== Given material ==

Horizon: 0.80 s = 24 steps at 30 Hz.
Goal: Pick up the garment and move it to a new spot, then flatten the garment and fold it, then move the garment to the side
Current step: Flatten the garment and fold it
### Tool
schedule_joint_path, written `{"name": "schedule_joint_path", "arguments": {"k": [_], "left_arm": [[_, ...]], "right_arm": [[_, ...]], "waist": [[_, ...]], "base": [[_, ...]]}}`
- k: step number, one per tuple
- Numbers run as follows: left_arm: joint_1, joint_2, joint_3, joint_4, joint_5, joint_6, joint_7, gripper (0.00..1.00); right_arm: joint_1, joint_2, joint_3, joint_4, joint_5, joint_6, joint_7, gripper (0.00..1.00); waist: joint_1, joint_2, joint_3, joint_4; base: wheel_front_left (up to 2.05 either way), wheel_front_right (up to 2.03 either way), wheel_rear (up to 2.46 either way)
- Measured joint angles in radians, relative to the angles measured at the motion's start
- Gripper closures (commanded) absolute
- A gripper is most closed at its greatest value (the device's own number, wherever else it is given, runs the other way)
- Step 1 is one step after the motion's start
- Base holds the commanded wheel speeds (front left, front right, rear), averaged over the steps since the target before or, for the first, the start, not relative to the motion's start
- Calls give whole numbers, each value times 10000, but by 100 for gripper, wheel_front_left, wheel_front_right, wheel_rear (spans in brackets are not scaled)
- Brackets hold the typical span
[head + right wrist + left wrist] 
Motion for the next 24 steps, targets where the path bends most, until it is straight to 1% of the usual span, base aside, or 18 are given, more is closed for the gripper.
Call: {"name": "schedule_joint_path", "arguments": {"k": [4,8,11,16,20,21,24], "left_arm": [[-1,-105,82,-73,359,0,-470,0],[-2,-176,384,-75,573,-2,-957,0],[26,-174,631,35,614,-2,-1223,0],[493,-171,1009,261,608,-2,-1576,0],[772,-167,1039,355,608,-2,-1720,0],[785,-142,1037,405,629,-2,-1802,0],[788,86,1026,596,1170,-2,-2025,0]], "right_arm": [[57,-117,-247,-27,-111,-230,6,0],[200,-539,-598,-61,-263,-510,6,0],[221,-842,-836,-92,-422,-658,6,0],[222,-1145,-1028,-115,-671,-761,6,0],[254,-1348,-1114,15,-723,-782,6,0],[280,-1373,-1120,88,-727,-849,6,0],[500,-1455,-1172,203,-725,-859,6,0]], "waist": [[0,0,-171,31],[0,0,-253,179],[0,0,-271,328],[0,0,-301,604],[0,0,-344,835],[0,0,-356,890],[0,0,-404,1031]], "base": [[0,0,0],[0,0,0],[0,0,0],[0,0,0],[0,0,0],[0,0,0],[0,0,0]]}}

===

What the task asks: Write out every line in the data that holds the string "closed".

Answer to this exercise:
- A gripper is most closed at its greatest value (the device's own number, wherever else it is given, runs the other way)
Motion for the next 24 steps, targets where the path bends most, until it is straight to 1% of the usual span, base aside, or 18 are given, more is closed for the gripper.

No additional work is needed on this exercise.